(Extracted data entries)
◇ ◇ ◇ ◇ ◇

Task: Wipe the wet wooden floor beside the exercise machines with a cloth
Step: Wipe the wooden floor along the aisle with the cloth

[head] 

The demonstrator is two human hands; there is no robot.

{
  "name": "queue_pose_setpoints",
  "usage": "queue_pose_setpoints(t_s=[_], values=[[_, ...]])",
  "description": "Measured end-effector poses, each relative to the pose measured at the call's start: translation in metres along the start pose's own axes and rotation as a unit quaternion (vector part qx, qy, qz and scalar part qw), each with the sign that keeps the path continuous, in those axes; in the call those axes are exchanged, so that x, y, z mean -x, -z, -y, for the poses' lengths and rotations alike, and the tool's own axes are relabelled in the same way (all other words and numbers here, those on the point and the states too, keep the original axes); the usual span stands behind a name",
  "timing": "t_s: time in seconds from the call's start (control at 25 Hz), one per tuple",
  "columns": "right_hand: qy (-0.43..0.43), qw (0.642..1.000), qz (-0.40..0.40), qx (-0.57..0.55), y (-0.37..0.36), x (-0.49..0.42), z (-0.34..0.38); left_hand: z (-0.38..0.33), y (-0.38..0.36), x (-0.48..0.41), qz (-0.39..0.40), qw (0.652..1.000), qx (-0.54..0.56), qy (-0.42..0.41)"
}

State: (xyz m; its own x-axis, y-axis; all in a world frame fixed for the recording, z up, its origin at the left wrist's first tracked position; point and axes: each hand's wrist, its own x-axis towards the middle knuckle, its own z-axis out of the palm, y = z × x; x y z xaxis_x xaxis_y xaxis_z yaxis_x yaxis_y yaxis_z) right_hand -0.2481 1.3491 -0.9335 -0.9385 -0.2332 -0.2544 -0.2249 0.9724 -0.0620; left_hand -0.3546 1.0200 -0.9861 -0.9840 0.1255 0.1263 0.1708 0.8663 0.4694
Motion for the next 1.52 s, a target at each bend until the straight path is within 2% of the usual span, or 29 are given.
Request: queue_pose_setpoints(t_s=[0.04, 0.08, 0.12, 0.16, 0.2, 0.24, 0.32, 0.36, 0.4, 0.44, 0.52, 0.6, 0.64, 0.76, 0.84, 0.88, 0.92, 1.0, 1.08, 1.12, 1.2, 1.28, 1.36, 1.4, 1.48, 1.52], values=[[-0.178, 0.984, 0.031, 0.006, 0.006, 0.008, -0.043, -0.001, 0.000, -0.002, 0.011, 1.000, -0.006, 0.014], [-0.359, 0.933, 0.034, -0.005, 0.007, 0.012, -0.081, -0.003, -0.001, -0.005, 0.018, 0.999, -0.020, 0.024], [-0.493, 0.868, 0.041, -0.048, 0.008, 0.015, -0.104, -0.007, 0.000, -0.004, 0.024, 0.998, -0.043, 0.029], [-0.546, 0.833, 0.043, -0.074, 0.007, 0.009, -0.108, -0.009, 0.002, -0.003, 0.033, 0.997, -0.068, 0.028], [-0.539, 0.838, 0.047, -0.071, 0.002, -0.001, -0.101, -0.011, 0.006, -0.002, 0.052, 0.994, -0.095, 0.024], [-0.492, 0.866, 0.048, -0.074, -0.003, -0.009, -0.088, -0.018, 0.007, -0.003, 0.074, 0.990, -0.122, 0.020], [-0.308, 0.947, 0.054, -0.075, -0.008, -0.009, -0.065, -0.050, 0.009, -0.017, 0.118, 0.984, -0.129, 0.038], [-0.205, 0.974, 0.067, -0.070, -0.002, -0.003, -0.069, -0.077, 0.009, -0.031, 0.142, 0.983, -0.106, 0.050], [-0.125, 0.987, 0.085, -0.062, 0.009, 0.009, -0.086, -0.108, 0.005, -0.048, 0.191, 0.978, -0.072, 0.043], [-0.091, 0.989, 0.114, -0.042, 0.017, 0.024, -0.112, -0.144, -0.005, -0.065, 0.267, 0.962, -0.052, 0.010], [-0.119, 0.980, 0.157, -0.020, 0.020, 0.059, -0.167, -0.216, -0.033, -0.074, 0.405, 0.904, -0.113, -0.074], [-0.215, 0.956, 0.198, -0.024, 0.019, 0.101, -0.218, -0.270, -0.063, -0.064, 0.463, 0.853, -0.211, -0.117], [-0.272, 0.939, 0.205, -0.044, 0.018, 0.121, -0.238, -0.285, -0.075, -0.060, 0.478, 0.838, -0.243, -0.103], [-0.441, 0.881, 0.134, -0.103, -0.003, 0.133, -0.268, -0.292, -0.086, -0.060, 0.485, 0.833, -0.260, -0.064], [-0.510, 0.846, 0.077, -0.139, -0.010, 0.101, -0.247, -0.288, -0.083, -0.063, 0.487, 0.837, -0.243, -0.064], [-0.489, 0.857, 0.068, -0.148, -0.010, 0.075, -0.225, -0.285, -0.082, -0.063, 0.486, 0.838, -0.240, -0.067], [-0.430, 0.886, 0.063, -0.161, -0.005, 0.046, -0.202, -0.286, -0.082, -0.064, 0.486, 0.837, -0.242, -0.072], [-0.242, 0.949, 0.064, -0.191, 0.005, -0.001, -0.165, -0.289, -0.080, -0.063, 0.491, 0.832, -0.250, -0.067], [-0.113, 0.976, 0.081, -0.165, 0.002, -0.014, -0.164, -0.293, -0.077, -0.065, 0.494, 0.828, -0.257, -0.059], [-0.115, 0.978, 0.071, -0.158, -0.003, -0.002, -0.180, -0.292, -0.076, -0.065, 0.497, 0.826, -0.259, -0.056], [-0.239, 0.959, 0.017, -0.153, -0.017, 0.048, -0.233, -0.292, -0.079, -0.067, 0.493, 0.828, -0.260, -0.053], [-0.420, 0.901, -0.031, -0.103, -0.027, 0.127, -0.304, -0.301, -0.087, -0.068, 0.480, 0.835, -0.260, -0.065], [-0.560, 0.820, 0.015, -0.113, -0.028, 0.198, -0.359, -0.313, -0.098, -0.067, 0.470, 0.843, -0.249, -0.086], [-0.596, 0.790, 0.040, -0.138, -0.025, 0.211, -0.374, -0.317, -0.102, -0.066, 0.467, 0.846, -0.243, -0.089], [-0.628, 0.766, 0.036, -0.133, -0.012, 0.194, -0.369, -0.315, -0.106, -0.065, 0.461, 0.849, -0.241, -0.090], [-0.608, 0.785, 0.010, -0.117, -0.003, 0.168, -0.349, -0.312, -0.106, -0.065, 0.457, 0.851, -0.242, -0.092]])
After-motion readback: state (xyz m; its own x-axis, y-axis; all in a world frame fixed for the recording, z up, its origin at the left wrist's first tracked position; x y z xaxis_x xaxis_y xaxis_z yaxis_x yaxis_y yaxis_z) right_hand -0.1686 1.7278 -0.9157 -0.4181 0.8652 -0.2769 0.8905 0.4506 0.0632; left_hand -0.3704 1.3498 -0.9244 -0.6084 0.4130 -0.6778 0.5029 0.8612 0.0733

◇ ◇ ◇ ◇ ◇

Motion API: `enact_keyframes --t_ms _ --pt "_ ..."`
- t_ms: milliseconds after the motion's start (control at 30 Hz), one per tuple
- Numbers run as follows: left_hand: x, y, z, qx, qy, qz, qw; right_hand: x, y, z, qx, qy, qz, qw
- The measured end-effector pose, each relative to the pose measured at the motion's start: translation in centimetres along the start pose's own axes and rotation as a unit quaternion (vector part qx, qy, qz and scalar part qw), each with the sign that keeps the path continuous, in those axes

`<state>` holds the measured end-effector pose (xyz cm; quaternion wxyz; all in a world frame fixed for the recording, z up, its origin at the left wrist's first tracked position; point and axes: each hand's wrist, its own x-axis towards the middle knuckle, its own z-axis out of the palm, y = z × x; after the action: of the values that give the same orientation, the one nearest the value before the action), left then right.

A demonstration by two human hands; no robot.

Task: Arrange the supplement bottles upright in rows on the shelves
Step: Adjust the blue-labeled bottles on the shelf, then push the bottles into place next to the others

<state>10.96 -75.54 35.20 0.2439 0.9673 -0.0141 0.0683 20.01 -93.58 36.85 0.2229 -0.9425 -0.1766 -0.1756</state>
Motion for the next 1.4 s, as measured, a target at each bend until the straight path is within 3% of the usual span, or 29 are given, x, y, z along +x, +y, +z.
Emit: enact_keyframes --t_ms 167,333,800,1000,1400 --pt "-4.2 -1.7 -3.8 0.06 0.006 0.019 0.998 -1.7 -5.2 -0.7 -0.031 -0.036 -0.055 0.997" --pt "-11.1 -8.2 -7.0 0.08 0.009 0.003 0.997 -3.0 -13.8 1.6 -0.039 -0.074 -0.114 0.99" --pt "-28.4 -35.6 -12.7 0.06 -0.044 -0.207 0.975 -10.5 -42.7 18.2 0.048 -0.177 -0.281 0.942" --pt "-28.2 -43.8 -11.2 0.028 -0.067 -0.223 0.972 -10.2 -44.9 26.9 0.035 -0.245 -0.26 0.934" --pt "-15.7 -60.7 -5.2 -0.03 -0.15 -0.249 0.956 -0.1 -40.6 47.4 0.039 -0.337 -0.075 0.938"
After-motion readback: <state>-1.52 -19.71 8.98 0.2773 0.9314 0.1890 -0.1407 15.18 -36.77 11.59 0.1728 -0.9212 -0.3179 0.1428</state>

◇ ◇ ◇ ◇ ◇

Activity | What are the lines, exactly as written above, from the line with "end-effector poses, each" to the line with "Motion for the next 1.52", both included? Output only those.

Answer box |
  "description": "Measured end-effector poses, each relative to the pose measured at the call's start: translation in metres along the start pose's own axes and rotation as a unit quaternion (vector part qx, qy, qz and scalar part qw), each with the sign that keeps the path continuous, in those axes; in the call those axes are exchanged, so that x, y, z mean -x, -z, -y, for the poses' lengths and rotations alike, and the tool's own axes are relabelled in the same way (all other words and numbers here, those on the point and the states too, keep the original axes); the usual span stands behind a name",
  "timing": "t_s: time in seconds from the call's start (control at 25 Hz), one per tuple",
  "columns": "right_hand: qy (-0.43..0.43), qw (0.642..1.000), qz (-0.40..0.40), qx (-0.57..0.55), y (-0.37..0.36), x (-0.49..0.42), z (-0.34..0.38); left_hand: z (-0.38..0.33), y (-0.38..0.36), x (-0.48..0.41), qz (-0.39..0.40), qw (0.652..1.000), qx (-0.54..0.56), qy (-0.42..0.41)"
}

State: (xyz m; its own x-axis, y-axis; all in a world frame fixed for the recording, z up, its origin at the left wrist's first tracked position; point and axes: each hand's wrist, its own x-axis towards the middle knuckle, its own z-axis out of the palm, y = z × x; x y z xaxis_x xaxis_y xaxis_z yaxis_x yaxis_y yaxis_z) right_hand -0.2481 1.3491 -0.9335 -0.9385 -0.2332 -0.2544 -0.2249 0.9724 -0.0620; left_hand -0.3546 1.0200 -0.9861 -0.9840 0.1255 0.1263 0.1708 0.8663 0.4694
Motion for the next 1.52 s, a target at each bend until the straight path is within 2% of the usual span, or 29 are given.

This is the complete output.